Berbeda dari gelaran sebelumnya, Biennale Jogja kali ini mengambil lokasi di kawasan pedesaan sisi timur Kulon Progo, tepatnya di Padukuhan Boro II, Kalurahan Karangsewu, Kapanewon Galur. Lokasi ini dipilih karena dinilai memiliki keunikan dari segi geografis, sejarah, hingga kebudayaan masyarakatnya.
Pameran menampilkan berbagai karya seni rupa dan instalasi kontemporer yang unik. Beberapa karya memanfaatkan material limbah organik seperti sabut dan batok kelapa, bambu, hingga pelepah jagung. Tidak hanya karya visual, acara ini juga dimeriahkan oleh pertunjukan kesenian tradisional dari warga setempat.
Direktur Yayasan Biennale Jogja, Alia Swastika, menjelaskan bahwa tema Kawruh Tanah Lelaku menjadi benang merah dalam eksplorasi seni tahun ini. Tema ini berhasil menarik partisipasi seniman dari berbagai negara, antara lain Jepang, Taiwan, Singapura, Inggris, Prancis, India, Hong Kong, hingga Filipina.

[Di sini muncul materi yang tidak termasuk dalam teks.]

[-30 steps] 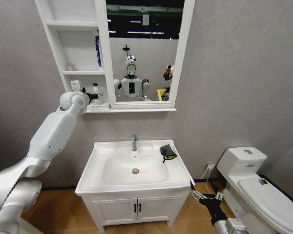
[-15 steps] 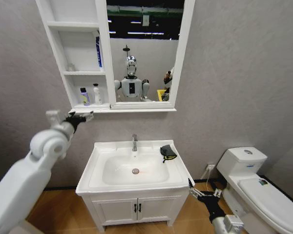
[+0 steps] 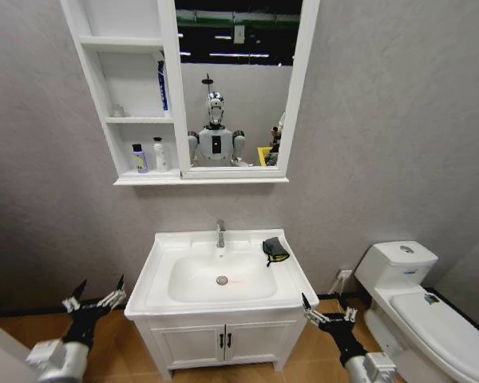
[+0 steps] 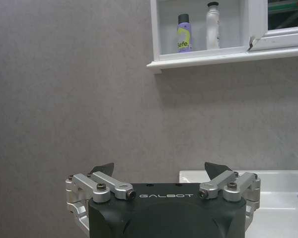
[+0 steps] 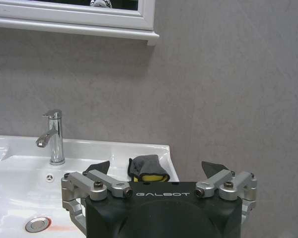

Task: Move facial cleanser and shampoo from washbasin to cabinet, then wipe washbasin with towel.

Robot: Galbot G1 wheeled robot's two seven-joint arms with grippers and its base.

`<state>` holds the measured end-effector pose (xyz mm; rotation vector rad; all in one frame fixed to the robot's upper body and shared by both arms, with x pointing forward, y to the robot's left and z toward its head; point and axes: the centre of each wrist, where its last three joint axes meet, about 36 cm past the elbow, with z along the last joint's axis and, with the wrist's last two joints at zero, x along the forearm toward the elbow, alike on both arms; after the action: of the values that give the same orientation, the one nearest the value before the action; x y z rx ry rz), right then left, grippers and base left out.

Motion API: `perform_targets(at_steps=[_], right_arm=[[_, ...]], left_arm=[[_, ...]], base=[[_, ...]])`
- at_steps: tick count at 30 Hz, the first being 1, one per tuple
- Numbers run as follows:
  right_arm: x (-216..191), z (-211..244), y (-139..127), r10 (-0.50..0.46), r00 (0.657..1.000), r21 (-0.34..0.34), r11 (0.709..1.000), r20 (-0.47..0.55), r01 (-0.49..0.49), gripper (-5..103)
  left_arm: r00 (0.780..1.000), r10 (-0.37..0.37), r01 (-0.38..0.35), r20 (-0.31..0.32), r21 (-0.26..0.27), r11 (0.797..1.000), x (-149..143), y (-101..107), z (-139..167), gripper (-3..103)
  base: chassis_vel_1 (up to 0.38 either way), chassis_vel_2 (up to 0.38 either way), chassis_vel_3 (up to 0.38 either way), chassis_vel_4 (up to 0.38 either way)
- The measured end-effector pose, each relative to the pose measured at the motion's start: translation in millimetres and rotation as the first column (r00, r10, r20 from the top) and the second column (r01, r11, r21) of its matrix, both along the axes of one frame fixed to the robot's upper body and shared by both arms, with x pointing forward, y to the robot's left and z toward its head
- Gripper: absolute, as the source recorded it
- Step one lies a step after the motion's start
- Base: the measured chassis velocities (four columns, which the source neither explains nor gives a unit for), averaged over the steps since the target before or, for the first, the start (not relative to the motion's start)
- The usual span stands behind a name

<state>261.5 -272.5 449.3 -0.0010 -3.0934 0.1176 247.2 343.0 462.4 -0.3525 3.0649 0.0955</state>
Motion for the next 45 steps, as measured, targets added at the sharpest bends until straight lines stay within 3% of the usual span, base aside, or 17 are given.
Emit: perform_targets(at_steps=[3, 5, 6, 8, 13, 45], right_arm=[[5, 5, 3, 0.008, 1.0, 0.001, 1.0, 0.011, -0.008, 100], [9, 9, 4, 0.013, 1.0, -0.001, 1.0, 0.018, -0.013, 100], [9, 9, 4, 0.013, 1.0, -0.001, 1.0, 0.018, -0.013, 100], [11, 11, 5, 0.013, 1.0, -0.003, 1.0, 0.022, -0.013, 100], [10, 12, 6, 0.008, 1.0, 0.001, 1.0, 0.025, -0.008, 100], [1, 14, 5, -0.014, 1.0, -0.009, 1.0, -0.005, 0.014, 100]], left_arm=[[1.0, 0.001, -0.002, -0.028, -0.035, 0.999, -20, 1, -8, 100], [0.999, -0.026, 0.022, -0.037, -0.094, 0.995, -27, -6, -4, 100], [0.999, -0.026, 0.022, -0.037, -0.094, 0.995, -27, -6, -4, 100], [0.996, -0.078, 0.069, -0.044, -0.177, 0.982, -26, -20, 6, 100], [0.987, -0.153, 0.138, -0.042, -0.246, 0.959, -16, -35, 16, 100], [0.986, -0.162, 0.146, -0.043, -0.252, 0.957, -12, -37, 17, 100]], base=[[0.0, 0.0, 0.0, 0.0], [0.0, 0.0, 0.0, 0.0], [0.0, 0.0, 0.0, 0.0], [0.0, 0.0, 0.0, 0.0], [0.0, 0.0, 0.0, 0.0], [-0.024, 0.024, 0.032, -0.032]])
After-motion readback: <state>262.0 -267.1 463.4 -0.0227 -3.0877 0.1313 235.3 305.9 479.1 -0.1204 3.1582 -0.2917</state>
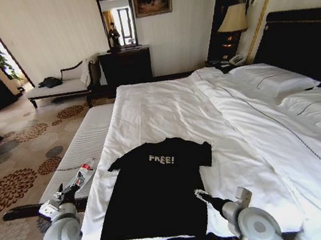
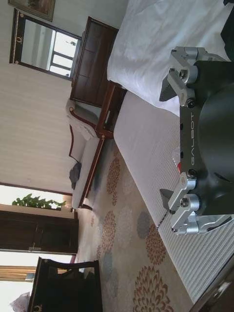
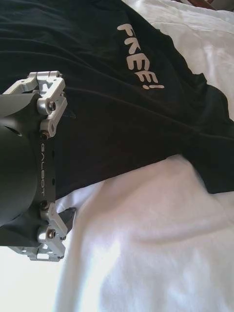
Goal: Fold the clothes on the bed.
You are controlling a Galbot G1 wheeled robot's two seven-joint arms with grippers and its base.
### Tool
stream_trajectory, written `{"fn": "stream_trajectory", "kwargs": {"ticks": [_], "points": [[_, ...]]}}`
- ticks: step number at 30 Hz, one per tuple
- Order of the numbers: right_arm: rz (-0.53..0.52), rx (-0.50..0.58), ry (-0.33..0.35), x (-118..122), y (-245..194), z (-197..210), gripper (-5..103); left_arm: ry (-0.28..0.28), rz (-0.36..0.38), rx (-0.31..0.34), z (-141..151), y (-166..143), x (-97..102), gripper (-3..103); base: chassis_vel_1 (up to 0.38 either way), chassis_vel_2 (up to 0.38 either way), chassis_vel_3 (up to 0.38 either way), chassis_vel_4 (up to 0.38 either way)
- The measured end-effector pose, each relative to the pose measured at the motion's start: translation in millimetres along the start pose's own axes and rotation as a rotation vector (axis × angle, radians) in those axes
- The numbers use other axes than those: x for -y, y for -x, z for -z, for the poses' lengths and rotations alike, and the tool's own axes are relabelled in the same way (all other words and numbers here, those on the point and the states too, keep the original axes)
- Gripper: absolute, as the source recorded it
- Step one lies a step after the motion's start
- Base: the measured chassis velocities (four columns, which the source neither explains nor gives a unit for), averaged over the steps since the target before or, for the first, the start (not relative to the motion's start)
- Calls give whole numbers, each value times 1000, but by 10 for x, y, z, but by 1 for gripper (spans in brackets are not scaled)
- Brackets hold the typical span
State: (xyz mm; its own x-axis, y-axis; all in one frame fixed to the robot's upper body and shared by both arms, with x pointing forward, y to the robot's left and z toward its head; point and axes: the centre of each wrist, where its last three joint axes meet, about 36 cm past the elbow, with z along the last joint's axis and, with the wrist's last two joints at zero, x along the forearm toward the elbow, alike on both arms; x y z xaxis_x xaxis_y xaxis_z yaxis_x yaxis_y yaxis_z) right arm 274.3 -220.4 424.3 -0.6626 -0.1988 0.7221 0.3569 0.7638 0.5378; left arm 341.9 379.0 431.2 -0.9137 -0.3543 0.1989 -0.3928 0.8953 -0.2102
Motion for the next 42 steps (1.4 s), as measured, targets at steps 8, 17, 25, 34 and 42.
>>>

“Biennale Jogja ke-18 diharapkan mampu memperkuat identitas warga desa serta menyatukan berbagai konteks kebudayaan,” ujar Alia Swastika. “Lebih dari itu, ajang ini mengampanyekan bahwa seni bukan hanya milik kelompok elite, tetapi bagian dari kehidupan sehari-hari seluruh lapisan masyarakat.”
Dengan melibatkan masyarakat secara langsung dalam proses kreatif, Biennale Jogja membuktikan bahwa seni bisa tumbuh dan bermakna di luar ruang galeri formal. Kehadiran festival ini juga mempertegas posisi Yogyakarta sebagai pusat seni kontemporer yang inklusif dan berdaya sosial.